On November 25, 2020, Amazon Web Services' Kinesis service suffered an extended outage, which impacted availability of Kickserv's server infrastructure (along with many other applications on the Web). During the outage, Kickserv engineers built and transitioned to a backup production web environment that did not depend on the affected services. Total Kickserv application downtime was approximately 2 hours 25 minutes.
(all times EST)
At 8:14 am, Amazon's Kinesis service began experiencing an outage. However, since Amazon's Service Health Dashboard also relies on Kinesis, most AWS tenants were unaware of the problem until later.
At 10:54 am, Kickserv's alerting systems began indicating an application outage. Engineers discovered that Elastic Container Service (ECS) was affected, but Elastic Compute Cloud (EC2) was not. Over the next 2 hours, engineers built a new, temporary production web application environment based on EC2 servers. All application data was preserved.
By 1:20 pm, main Kickserv functionality was once again available. Over the next two hours, engineers restored search indexing, calendar live updates, and QuickBooks™ Desktop sync.
By 6:58 am on November 26, ECS was once again functional, with all other services affecting Kickserv restored by 2:24 pm that afternoon. As of the time of this document, Kickserv is once again running on the regular ECS production stack.

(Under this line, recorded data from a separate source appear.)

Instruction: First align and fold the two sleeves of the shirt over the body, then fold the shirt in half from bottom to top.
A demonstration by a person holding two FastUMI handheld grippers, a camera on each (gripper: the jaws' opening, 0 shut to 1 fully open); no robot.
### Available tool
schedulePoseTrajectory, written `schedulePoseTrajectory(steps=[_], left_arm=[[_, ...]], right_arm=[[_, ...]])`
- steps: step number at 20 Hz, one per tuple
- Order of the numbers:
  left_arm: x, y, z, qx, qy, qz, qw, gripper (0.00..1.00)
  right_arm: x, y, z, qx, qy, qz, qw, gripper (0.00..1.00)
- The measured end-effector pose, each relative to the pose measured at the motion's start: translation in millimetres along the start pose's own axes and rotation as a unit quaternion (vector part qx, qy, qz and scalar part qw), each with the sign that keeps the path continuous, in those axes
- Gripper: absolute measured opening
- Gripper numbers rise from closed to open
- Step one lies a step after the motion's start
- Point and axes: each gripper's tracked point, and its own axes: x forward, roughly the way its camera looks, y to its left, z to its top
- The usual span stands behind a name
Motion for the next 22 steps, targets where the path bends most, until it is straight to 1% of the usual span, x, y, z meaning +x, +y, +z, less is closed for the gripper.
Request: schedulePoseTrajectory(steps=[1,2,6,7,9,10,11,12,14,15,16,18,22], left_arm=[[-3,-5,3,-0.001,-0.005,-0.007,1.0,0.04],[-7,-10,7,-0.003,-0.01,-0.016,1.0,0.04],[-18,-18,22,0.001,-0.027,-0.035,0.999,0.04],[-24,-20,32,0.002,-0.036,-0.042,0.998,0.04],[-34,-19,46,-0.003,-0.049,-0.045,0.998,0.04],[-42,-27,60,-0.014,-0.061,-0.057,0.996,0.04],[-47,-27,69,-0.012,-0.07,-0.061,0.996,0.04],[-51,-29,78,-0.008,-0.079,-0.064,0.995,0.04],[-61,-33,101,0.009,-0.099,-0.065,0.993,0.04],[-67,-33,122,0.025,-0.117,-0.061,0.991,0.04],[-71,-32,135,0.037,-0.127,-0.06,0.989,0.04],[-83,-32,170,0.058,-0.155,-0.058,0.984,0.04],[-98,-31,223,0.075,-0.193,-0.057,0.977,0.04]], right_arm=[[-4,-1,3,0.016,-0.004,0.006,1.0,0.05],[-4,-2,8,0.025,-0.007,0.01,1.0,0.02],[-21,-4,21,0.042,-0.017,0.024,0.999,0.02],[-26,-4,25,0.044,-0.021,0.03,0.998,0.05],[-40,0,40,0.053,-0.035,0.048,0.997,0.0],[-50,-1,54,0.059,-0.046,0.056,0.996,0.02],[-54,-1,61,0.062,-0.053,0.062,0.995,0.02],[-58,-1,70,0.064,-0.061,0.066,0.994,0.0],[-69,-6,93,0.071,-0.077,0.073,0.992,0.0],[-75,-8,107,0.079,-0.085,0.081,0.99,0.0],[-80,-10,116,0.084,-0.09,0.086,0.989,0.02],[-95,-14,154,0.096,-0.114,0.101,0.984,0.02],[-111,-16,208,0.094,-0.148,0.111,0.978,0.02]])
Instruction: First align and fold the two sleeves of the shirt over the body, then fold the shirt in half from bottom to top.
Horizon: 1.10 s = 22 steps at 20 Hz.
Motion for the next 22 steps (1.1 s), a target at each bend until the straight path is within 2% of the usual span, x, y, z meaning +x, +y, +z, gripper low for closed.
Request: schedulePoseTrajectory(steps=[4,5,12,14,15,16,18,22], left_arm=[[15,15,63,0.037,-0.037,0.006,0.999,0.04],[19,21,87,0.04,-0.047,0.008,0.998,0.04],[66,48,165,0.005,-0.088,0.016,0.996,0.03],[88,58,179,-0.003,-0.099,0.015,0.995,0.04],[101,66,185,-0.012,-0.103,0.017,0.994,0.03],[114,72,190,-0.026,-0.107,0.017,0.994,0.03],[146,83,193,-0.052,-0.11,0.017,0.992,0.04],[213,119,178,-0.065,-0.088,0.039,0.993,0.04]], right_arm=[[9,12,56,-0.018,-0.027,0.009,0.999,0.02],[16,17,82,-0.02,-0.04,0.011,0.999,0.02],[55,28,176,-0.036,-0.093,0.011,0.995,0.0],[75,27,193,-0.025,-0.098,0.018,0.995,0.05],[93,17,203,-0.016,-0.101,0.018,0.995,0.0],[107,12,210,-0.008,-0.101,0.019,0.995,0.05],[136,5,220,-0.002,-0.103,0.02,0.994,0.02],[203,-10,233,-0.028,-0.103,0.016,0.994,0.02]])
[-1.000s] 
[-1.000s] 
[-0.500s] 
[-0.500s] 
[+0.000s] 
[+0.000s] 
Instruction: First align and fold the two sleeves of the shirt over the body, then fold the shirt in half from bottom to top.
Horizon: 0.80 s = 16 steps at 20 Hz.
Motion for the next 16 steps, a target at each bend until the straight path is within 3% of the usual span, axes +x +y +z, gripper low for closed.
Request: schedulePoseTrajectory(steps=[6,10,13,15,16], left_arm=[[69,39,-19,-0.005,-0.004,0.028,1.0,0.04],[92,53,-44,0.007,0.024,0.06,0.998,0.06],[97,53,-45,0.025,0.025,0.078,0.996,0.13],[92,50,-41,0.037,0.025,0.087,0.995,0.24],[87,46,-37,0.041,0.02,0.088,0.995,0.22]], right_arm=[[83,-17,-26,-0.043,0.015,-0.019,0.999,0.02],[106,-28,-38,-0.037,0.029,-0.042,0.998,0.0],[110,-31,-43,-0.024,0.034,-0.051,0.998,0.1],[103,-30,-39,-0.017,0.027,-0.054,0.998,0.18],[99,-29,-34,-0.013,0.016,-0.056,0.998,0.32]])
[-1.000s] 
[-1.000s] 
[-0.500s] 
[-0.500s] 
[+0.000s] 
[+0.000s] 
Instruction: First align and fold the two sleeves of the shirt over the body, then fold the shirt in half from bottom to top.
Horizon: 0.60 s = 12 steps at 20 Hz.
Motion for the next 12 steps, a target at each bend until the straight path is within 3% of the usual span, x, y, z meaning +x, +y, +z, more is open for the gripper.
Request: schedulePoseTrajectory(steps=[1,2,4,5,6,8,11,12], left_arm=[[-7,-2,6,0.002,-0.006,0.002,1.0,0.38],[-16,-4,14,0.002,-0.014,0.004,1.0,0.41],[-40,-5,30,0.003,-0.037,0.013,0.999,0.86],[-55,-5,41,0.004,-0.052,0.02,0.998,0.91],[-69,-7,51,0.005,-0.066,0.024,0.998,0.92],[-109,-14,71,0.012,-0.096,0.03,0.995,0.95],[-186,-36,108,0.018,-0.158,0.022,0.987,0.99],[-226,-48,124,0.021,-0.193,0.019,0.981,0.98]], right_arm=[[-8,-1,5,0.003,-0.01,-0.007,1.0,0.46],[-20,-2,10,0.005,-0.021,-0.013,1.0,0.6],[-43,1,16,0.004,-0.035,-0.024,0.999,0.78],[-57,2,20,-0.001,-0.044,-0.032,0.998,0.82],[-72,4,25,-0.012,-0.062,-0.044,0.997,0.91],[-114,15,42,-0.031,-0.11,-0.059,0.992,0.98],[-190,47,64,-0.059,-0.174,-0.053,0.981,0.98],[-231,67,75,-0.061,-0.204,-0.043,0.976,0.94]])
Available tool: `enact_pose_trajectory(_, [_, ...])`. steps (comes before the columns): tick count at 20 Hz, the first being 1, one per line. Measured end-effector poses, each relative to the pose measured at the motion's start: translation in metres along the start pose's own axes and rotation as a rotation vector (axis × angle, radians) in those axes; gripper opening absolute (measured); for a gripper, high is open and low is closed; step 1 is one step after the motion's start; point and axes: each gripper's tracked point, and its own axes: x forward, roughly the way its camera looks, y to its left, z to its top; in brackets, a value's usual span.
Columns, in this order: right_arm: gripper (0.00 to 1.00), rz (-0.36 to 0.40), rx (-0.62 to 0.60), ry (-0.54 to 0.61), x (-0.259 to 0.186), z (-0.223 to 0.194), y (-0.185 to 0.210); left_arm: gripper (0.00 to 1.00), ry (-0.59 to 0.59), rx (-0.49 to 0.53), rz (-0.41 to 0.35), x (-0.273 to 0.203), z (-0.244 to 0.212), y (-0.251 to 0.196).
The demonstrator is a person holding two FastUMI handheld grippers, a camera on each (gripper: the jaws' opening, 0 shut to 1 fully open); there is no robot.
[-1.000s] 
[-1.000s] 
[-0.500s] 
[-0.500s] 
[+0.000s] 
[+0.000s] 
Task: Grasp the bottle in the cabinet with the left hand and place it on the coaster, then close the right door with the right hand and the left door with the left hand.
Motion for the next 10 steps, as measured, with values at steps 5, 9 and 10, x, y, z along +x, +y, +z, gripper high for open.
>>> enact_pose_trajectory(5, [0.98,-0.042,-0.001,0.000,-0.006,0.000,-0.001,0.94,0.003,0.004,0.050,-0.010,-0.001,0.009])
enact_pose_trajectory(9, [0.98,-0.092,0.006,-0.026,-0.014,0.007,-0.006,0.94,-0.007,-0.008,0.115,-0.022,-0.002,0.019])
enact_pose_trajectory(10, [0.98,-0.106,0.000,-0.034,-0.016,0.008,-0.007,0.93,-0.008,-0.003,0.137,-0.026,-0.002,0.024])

AWS outages that affect an entire application are very rare; only 2 such events in the past seven years have caused Kickserv to be down for an hour or more. However, they do happen, and they represent a single point of failure that should be eliminated. During the next few weeks, Kickserv engineers will build a failover production environment in a separate AWS availability zone. The backup environment will maintain a replica of all application data (database records and user-uploaded files), and with some improvements to our DNS architecture, we expect to be able to switch over in 30 minutes or less. We expect to have the new stack in place, along with protocols and training, by the end of January.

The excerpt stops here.